Book extract: We. Are. Family.
Books & Poetry
This debut novel by Australian writer Paul Mitchell explores the pervasive effects of violence on three generations of one family.
While it highlights the connections between family members, and between past and present, We. Are. Family. also exposes different aspects of Australian masculinity.
“I don’t believe masculinity is problematic,” Mitchell said in a recent interview. “But hyper-masculinity is for sure. And, interestingly, hyper-masculinity – whether that is expressed via physicality, political power, financial power, etc – is usually a result of deep fear within the individual who is expressing it.”
The book is presented in episodic form, with each chapter focusing on different family members. The following extract – republished with the permission of Adelaide publisher MidnightSun Publishing, comes from chapter 15, which centres on Ryan Stevenson.
***
Ryan moved out of home as soon as he turned eighteen. His plan was to do what the rest of his family couldn’t do. Get it right. What he meant was living. Just going about a day under Westmore’s moody skies. Under them completely, come to think of it: his job was cracking open suburban footpaths to find and fix water pipes. He was happiest when he was down there. There was no one to tell him if he was connecting the PVC 300mm female joint correctly to the male joint. He just did it. Then moved to the next one. A square of light above him and, up there with it, his crew moving from van to hole to lower him tools on a pulley. He got his work done right, every time. He was team leader. He knew stuff. His head was on straight, as straight as those pipes. But when he came up again for air at the end of the day, his stuff ups were right in front of his face. Like losing a girlfriend whose dad was made of money. And telling his old school friends at a reunion that he believed in UFOs and he wouldn’t mind being abducted by aliens.
You’ve got an excuse for stuffing up, his younger sister Alice always reminded him. Your dad left when you were a teenager. Remember?
But it was her dad who left too. Not that she ever seemed to care. She never wanted to see him or know him.
Simon Stevenson pissed off to Queensland. But it hadn’t changed a thing in Ryan’s life. It hadn’t left any holes. It hadn’t turned him into a statistic. It hadn’t forced him to become anything.
Sometimes he wished he lived underground. Like at that opal mine town in the desert. But that was too far from Westmore and his grandma, Jules. He owed her for looking after him so much when his father left. Now it was time to help look after her. And he was doing that one afternoon, helping Jules out by taking a package of hers to the tiny post office on Grey Street, when Ryan met his wife-to-be, Sally.
She was coming out the door and her face was all sideways. Like someone had grabbed her cheek and pulled until it had got stuck. But she was good looking; she had her hair set nicely. It fell in brown waves. Her legs were all bent though, and she pegged along with a walking frame. But she took care of herself.

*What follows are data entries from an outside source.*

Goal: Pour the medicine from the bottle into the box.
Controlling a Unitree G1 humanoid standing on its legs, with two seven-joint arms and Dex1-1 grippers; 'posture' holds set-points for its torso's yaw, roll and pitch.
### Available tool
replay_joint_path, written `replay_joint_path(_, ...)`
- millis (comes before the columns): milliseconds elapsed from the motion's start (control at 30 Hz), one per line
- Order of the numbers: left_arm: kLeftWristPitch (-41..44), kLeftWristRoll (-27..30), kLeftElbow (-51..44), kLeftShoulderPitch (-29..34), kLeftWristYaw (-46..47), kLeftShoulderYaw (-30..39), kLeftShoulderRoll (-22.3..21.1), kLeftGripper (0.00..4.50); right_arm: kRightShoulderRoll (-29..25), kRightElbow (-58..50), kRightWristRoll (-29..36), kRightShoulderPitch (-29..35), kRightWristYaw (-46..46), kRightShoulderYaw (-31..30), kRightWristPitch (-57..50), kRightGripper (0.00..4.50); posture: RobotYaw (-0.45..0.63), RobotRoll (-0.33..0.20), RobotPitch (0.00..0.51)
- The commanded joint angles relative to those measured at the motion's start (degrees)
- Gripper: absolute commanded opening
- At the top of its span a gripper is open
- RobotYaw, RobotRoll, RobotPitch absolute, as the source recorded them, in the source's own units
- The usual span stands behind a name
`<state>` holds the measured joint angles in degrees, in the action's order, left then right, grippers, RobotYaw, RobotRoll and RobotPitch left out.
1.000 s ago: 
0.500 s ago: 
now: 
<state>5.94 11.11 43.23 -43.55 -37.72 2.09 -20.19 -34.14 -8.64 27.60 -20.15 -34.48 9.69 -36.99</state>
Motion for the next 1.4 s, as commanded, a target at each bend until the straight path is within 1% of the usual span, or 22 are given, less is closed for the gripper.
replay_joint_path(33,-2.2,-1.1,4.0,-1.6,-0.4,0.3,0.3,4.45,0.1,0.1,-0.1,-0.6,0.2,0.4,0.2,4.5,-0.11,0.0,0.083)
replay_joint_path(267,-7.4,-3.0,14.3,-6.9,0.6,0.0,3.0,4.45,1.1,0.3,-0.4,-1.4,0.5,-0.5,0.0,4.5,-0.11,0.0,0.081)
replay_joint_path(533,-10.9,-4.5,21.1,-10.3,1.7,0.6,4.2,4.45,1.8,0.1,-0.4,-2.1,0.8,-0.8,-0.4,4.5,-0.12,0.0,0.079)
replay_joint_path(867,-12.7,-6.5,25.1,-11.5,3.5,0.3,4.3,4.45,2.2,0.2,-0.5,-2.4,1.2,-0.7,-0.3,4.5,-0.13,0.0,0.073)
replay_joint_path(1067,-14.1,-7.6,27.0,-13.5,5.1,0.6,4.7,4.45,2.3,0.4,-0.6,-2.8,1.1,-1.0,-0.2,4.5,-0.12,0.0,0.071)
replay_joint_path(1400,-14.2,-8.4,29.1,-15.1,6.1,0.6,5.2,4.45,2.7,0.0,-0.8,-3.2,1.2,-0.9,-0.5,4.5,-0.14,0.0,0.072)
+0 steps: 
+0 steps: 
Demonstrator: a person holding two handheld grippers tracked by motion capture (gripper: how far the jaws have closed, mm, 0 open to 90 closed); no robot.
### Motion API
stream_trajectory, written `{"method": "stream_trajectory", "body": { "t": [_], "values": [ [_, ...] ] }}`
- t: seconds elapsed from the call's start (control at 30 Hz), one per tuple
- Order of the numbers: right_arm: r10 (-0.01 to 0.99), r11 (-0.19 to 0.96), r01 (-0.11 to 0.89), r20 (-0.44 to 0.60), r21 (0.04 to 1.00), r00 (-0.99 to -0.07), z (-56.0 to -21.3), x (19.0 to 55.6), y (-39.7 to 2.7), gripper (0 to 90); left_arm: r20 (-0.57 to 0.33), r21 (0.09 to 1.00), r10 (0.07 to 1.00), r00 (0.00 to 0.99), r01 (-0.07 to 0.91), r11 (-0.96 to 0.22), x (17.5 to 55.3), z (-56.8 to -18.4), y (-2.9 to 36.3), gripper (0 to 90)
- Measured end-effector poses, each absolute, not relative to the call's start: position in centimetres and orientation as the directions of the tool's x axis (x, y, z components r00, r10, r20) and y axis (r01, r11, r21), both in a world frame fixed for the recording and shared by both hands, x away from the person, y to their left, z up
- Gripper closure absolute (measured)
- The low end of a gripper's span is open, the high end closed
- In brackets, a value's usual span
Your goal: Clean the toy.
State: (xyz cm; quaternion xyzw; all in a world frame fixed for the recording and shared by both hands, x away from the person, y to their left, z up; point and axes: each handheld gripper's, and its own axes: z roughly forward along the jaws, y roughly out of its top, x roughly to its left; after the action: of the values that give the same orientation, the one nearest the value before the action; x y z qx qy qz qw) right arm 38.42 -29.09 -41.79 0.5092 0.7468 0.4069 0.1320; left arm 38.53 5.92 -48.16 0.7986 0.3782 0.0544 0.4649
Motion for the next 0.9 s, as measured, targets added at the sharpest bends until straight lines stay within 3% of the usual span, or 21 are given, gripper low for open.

That’s good, Ryan thought, for no reason that made sense.
Sally kept apologising for being slow getting out the door. Her bum in her jeans was just fine; round and sweet and not at all disabled. Like the prints of Tahitian women his mum had stuck up on her wall.
Ryan held the door open for Sally.
“Don’t worry,” she said.
“It’s all right. I’m in no rush.”
He had nowhere to go, his shift was over. But suits were queuing behind him in that edgy way that suits get; straining their necks because they want to get past, but not wanting to be rude because, you know, the poor woman’s disabled. If they’d pushed through him and Sally it would be admitting what heartless pricks they were for wanting to get on with their oh-so-important days. Making more money in an hour than Ryan probably made in a week.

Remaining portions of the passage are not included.